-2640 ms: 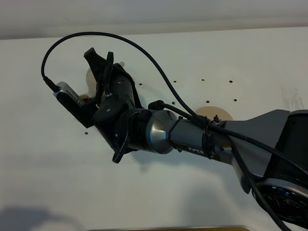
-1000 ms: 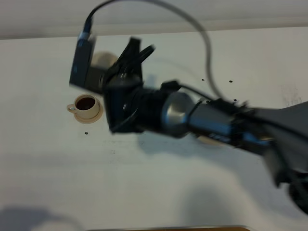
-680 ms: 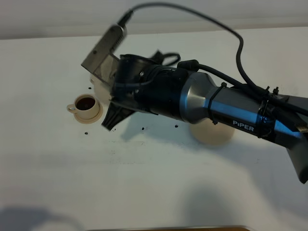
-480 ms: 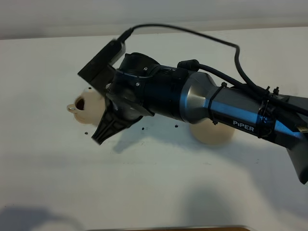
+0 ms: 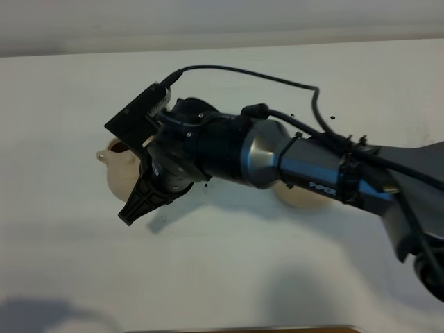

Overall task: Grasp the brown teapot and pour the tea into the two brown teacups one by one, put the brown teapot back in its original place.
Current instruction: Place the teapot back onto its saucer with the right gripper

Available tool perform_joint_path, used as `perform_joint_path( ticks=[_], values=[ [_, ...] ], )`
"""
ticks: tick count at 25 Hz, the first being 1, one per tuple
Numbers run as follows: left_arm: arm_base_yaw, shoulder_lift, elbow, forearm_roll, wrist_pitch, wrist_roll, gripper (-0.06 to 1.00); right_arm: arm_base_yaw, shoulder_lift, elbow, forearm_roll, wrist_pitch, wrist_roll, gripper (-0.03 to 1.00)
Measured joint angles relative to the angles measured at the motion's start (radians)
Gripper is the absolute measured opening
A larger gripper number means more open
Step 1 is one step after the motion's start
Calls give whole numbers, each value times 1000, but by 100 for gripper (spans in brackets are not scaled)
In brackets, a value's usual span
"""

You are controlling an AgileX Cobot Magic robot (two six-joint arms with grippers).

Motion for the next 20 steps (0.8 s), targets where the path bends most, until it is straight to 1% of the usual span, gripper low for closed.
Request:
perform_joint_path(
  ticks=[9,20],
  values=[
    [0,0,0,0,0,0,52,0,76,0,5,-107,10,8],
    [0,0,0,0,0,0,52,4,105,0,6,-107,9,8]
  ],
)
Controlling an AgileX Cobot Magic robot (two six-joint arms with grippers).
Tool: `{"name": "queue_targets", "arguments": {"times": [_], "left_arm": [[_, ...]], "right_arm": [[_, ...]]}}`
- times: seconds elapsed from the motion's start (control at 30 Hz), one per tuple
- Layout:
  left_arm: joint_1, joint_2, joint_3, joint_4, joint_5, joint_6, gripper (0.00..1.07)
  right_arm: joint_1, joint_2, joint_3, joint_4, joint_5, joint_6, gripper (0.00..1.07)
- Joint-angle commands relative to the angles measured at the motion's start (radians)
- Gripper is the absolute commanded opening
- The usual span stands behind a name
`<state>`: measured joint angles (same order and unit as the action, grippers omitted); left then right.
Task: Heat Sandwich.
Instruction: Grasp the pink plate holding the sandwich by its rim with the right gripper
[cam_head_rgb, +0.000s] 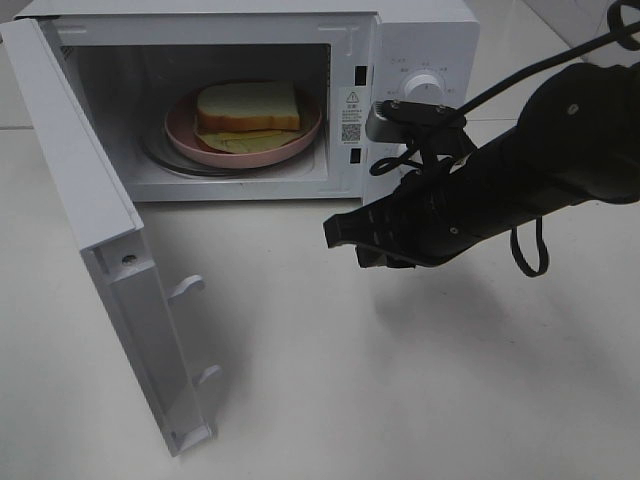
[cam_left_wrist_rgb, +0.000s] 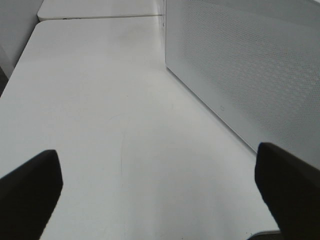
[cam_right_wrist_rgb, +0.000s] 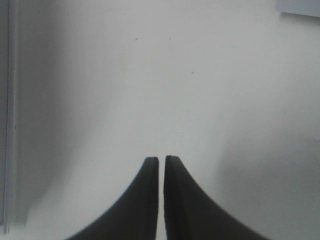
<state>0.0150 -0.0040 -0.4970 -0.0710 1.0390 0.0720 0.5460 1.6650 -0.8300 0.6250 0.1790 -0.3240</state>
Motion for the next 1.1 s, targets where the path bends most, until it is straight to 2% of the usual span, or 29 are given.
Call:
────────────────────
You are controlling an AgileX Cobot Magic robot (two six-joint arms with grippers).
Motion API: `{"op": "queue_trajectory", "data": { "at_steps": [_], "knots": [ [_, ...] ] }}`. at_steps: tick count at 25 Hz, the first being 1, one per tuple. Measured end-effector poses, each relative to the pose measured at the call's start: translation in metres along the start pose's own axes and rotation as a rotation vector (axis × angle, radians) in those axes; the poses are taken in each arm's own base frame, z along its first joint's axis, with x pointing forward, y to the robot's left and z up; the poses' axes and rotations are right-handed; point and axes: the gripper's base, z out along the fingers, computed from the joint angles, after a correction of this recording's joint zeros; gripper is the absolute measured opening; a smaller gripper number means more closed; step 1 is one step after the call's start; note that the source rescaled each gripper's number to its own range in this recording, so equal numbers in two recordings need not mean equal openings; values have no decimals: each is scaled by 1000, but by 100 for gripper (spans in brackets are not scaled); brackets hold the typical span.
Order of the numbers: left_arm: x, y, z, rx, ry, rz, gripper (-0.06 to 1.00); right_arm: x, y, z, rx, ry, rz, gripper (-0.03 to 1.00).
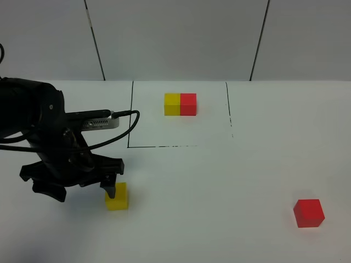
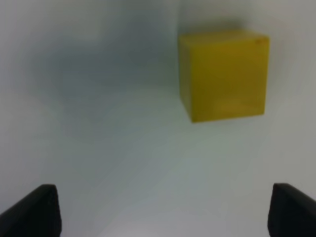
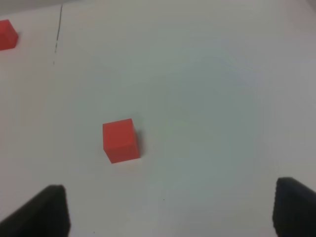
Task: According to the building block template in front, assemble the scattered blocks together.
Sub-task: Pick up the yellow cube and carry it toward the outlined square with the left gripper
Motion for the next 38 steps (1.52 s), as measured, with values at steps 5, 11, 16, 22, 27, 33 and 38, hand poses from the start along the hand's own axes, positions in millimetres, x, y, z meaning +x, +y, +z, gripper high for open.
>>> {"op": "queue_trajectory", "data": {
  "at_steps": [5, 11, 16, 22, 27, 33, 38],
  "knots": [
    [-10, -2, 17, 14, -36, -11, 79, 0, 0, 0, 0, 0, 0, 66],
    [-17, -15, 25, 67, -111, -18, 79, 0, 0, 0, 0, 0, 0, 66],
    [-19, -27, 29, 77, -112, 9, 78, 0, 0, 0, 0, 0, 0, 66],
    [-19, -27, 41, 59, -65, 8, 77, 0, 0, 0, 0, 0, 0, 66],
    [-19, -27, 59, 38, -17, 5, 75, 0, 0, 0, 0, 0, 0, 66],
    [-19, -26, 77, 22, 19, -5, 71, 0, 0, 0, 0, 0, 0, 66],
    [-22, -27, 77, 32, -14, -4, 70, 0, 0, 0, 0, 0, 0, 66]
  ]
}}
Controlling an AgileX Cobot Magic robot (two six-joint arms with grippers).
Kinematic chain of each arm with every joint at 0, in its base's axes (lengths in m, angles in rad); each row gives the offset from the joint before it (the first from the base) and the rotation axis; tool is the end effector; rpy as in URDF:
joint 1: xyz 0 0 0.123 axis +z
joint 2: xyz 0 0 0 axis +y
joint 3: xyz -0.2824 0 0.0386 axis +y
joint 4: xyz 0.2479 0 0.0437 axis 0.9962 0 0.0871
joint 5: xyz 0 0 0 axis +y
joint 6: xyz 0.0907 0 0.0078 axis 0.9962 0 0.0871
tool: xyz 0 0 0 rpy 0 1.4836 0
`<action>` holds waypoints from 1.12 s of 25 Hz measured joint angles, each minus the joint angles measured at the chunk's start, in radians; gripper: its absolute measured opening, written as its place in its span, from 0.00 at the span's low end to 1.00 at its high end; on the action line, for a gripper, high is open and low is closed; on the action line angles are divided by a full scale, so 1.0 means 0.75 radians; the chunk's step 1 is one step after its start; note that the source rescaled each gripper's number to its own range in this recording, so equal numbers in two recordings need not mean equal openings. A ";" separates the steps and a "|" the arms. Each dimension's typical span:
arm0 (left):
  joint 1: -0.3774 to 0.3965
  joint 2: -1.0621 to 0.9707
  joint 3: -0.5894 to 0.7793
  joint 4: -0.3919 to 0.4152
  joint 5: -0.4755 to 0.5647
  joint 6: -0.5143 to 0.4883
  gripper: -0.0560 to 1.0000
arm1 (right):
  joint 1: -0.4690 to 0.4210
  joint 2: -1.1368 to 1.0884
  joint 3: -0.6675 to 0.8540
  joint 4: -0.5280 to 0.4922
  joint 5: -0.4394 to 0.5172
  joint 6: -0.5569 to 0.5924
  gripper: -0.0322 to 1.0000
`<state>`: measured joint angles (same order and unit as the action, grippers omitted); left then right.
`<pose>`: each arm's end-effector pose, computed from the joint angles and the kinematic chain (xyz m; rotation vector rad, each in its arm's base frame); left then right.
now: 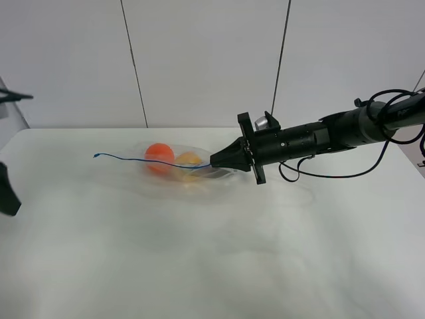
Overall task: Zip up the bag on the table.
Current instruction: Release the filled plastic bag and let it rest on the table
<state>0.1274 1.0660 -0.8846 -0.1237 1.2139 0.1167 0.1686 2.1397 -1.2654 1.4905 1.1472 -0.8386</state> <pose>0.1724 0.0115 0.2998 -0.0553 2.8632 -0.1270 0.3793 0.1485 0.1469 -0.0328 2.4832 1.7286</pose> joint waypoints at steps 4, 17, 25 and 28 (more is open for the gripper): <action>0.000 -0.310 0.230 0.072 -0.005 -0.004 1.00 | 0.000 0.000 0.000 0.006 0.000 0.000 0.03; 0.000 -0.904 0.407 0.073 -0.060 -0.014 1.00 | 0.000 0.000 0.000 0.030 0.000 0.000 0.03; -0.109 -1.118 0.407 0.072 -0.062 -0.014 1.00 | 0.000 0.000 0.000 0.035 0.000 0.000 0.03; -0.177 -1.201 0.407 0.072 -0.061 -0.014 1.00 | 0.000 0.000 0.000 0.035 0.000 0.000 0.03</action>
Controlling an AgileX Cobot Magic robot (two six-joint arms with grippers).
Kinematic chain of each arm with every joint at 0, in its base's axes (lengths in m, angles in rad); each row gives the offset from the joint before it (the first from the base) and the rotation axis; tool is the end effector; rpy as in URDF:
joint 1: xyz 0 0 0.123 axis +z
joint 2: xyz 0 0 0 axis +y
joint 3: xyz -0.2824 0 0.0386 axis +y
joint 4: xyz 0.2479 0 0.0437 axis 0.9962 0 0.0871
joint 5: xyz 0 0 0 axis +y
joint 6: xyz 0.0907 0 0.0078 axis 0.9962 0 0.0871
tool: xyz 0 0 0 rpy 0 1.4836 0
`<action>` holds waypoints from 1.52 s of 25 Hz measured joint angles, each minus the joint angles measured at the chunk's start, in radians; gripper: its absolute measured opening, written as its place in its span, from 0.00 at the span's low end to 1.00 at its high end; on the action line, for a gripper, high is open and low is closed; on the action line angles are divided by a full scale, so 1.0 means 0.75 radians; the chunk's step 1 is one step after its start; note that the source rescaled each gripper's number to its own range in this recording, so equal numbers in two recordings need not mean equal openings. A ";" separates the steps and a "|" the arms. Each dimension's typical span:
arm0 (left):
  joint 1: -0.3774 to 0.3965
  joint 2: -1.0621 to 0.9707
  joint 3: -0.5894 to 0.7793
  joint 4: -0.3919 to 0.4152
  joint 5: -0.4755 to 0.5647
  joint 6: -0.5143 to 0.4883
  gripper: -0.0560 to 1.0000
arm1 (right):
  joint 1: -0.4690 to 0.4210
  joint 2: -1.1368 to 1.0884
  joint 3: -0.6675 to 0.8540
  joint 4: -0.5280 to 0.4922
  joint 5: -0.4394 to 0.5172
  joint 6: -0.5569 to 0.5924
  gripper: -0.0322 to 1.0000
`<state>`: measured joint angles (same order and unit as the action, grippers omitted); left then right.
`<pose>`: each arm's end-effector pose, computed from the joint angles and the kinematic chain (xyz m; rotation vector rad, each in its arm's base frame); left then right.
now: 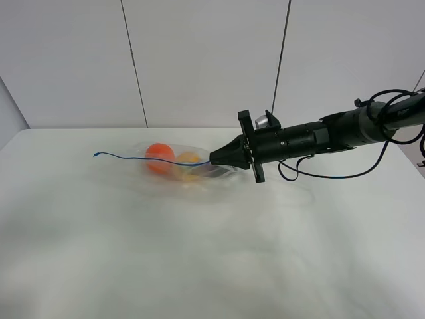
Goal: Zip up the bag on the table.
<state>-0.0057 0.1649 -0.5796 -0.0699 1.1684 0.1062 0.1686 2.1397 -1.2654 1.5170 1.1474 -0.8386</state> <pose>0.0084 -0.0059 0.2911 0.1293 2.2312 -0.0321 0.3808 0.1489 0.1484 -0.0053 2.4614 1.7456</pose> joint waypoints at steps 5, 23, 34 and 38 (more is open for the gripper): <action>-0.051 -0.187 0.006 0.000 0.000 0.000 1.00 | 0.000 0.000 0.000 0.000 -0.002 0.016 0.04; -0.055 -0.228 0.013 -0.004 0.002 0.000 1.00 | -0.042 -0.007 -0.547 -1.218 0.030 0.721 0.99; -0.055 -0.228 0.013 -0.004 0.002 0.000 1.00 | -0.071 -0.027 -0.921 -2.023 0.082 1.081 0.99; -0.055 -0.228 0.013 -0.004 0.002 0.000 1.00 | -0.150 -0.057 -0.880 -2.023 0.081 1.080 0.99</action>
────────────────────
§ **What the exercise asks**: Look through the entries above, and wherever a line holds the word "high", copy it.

§ **Response box**:
Motion for the next 38 steps (1.52 s), as measured, with values at steps 5, 11, 16, 22, 27, 33 and 38, hand poses from the start along the hand's own axes, positions in millimetres, x, y, z meaning +x, +y, +z, gripper high for open.
`<action>` holds waypoints from 1.12 s of 25 Hz measured joint angles, each minus the joint angles measured at the chunk's start, in radians; gripper: its absolute measured opening, written as its place in its span, from 0.00 at the span's low end to 1.00 at its high end; on the action line, for a gripper, high is open and low is closed; on the action line angles are divided by a full scale, so 1.0 means 0.75 radians; the chunk's step 1 is one step after its start; note that the source rescaled each gripper's number to its own range in this recording, so equal numbers in two recordings need not mean equal openings. A ";" separates the steps and a "|" the arms. Each dimension's typical span:
`<action>` holds waypoints from 1.52 s of 25 Hz measured joint angles, each minus the joint angles measured at the chunk's start, in radians; gripper: its absolute measured opening, written as its place in its span, from 0.00 at the span's low end to 1.00 at its high end; on the action line, for a gripper, high is open and low is closed; on the action line angles are divided by a full scale, so 1.0 means 0.75 radians; the chunk's step 1 is one step after its start; note that the source rescaled each gripper's number to its own range in this recording, so equal numbers in two recordings need not mean equal openings. A ";" separates the steps and a "|" the arms. Each dimension's typical span:

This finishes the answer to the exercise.